Soprattutto in Europa, nelle sedi dove si decide soprattutto per la migratoria, che è considerata - ricordiamolo - un patrimonio di tutti i paesi che la ospitano nelle diverse stagioni. Quindi, invece di continuare a spaccare il capello in quattro in Italia, la strada è quella di consolidare una politica comune e di sostenerla lassù, nella grande arena dove si decidono i tanti futuri di un popolo multiforme di molte centinaia di milioni di cittadini, e di quei sette milioni di cacciatori, noi compresi, dal diverso idioma, ancora, ma accomunati da diffusi interessi, economici, sociali, culturali.

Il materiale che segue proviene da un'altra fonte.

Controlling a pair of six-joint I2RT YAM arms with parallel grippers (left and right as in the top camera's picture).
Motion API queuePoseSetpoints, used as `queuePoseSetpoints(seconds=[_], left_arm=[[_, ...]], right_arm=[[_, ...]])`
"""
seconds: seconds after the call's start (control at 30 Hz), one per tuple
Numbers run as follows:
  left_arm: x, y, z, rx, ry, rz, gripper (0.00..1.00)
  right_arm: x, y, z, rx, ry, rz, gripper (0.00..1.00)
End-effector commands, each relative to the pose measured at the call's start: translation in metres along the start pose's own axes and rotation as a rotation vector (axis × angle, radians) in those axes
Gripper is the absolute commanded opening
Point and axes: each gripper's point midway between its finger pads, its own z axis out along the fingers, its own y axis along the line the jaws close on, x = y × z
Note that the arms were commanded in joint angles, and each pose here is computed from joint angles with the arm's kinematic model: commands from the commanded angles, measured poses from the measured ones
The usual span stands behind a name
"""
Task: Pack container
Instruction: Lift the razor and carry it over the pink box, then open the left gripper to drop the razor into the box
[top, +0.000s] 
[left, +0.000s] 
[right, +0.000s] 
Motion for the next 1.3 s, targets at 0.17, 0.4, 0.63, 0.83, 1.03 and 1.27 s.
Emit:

E il nostro auspicio, di tutti i cacciatori, è quello che le nostre dirigenze siano una presenza stabile da quelle parti, per rappresentare, sollecitare, ricordare a commissari e parlamentari che la caccia italiana è una cosa importante, che va conosciuta prima che deliberata e che le tante campane animaliste suonano quasi sempre fesse, bugiarde. La Face, la Federazione dei Cacciatori Europei è un vero baluardo a queste fesserie, ma va rafforzata da voci che parlino la nostra lingua, sollecitino estesa attenzione, sommergano gli addetti ai lavori (caccia, ambiente, agricoltura, economia, senza distinzione) di valanghe di informazioni per ristabilire qual minimo di verità che possa ricollocare le nostre tradizioni venatorie nel posto che meritano.